Через разводье, на берег, мы переправились на резиновой лодке. Собака, привыкшая доставать уток из ледяной воды, переплыла бы разводье сама, но Валентин позвал ее в лодку, и Найда, приняв это как особую милость, совсем пришла в хорошее настроение, облизала хозяину лицо, а выскочив на берег, распластываясь в беге, принялась описывать широкие круги.
День весенний, прозрачно голубой от неба и ожившей воды, в зыбкой зеленой дымке, дрожащей над просыпающейся тайгой. Днем Найда нам не мешала. А ночью с собакой так и совсем хорошо, предупредит, если кто будет подходить к костру.
На холмистой вырубке, на узкой полосе между морем и лесистым хребтом присмотрел Валентин косачиный ток.
— Завтра утром, если настроение будет, сходим, — пообещал Валентин. — Большой ток.
Ночлег мы выбрали в лесу, неподалеку от опушки. Здесь тихое безветрие, да и к тому же и костер, спрятанный за деревьями, не помешает птицам слететься на токовище.

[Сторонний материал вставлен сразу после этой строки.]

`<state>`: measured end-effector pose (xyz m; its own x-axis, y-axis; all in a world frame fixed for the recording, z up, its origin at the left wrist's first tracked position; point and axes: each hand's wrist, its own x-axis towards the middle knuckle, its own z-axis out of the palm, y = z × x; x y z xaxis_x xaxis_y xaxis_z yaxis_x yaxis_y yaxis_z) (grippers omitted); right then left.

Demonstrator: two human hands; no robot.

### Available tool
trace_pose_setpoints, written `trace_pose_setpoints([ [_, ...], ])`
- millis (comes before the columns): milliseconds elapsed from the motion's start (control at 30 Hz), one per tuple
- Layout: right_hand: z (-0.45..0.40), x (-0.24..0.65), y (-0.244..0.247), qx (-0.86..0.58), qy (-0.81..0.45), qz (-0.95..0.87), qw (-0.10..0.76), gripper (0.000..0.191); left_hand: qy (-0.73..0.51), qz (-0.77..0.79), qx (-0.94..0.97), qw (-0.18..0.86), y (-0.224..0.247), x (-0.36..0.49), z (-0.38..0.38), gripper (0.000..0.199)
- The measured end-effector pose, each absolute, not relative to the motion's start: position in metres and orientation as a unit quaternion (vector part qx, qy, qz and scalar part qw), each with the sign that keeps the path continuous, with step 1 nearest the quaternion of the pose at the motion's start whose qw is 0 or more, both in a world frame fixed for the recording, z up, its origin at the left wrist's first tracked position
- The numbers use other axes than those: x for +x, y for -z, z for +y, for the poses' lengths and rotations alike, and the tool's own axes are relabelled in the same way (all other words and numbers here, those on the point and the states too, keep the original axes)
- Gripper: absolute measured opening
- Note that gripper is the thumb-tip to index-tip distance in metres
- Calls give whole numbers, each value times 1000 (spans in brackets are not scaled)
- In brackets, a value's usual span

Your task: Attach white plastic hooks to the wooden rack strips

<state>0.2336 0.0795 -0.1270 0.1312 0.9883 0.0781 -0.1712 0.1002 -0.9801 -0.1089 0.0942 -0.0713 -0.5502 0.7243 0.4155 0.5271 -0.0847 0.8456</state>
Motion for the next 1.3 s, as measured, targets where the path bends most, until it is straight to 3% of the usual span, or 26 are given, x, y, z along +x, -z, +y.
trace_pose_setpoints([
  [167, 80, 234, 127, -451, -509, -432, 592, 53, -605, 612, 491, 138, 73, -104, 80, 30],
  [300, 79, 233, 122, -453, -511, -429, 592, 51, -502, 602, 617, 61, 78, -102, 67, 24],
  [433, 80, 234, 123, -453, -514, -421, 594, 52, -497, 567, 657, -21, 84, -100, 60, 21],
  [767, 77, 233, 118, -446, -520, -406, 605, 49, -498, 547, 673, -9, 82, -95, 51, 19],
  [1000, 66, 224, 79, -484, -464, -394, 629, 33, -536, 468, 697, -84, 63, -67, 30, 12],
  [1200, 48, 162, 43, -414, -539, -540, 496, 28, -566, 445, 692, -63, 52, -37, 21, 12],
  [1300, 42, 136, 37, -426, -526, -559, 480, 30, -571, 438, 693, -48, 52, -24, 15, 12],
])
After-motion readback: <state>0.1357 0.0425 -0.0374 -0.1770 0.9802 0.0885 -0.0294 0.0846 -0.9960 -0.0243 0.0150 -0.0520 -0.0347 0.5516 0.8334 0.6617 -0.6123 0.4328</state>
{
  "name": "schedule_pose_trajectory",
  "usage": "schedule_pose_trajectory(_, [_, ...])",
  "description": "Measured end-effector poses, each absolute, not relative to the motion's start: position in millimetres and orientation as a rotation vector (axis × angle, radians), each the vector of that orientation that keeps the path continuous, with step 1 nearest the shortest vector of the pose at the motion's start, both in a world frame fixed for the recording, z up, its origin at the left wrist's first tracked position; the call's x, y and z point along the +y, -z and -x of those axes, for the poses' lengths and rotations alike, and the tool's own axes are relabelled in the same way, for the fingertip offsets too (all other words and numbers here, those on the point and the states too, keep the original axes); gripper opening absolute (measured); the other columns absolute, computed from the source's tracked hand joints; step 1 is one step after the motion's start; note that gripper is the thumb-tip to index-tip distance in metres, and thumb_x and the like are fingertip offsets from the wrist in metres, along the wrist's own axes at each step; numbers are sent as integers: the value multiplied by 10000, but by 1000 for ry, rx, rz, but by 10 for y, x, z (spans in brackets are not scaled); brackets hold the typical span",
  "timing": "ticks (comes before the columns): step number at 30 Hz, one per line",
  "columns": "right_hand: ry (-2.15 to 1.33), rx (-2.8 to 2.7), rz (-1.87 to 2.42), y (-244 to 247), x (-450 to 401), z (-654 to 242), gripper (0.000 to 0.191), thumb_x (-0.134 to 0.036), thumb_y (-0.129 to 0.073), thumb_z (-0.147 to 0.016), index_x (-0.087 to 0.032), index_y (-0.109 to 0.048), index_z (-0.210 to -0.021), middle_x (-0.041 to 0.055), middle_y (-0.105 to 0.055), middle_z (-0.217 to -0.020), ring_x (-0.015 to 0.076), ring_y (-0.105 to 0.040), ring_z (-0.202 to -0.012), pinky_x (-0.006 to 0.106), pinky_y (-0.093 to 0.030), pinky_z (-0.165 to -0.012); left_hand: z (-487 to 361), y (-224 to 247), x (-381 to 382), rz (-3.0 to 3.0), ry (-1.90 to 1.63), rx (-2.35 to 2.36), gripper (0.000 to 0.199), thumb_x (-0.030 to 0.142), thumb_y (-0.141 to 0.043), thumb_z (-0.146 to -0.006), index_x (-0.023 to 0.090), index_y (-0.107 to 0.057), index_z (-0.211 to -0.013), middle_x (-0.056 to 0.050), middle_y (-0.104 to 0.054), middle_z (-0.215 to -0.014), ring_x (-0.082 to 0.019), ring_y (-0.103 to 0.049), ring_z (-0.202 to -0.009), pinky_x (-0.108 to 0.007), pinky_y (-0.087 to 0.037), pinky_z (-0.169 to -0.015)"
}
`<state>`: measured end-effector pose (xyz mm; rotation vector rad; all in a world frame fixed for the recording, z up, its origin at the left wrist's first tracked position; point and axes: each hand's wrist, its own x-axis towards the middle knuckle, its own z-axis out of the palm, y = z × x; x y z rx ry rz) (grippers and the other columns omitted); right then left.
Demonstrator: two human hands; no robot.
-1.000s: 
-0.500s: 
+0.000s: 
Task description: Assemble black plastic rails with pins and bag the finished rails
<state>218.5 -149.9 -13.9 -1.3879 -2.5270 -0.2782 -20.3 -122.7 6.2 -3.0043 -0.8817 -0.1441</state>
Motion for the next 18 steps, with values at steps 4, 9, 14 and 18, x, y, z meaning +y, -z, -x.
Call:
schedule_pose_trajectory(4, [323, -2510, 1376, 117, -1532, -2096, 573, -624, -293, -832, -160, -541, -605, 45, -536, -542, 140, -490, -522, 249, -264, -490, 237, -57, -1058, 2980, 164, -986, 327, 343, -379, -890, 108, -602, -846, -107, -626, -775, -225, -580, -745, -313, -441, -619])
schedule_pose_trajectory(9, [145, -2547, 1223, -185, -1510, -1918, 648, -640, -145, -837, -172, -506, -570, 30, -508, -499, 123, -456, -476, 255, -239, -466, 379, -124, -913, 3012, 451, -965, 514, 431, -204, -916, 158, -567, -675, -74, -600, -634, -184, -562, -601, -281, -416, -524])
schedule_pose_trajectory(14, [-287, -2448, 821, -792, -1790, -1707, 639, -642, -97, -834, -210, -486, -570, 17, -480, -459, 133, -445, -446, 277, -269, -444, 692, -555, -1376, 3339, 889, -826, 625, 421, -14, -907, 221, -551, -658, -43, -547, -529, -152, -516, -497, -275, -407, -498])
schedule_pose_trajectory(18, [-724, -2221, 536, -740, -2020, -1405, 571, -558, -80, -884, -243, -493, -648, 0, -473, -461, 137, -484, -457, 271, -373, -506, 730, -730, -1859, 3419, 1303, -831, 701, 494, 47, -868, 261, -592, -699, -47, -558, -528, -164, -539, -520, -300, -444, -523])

Море выбросило на берег много плавника, выбеленного временем и волнами. Дров на ночной костер мы не пожалели. А чтобы спать было удобно и не холодило снизу от мерзлой земли, принесли с берега доски.
Это первая моя лесная ночевка в нынешнем году, и все для меня радостно и все воспринимается необычайно остро. Слышен запах разогретой хвои, летней текучей смолы, прелой летней земли. Могуче гудит костер, улетают вверх красные искры и теряются в черной пустоте. Открывают глаза воспоминания, разбуженные бродяжьим духом весны, разбуженные ровным шумом тайги, ветром, пропахшим тающим снегом, древним дымом костра. Глядишь на костер, и все мироздание заключено в этом костре. И нет волнений, и нет ничего плохого, и ты вечен, как вечен огонь.
Найда свернулась клубком неподалеку от костра, спит, и лишь острые ушки ее чуть заметно вздрагивают. Иногда Найда поднимает точеную морду, смотрит в темноту и равнодушно прячет нос под белой лапой.
Утром мы проснулись от зябкой прохлады. Костер прогорел, небо серое еще, и лишь на востоке, в просвете меж деревьев видна чуть заметная розовая акварель восхода.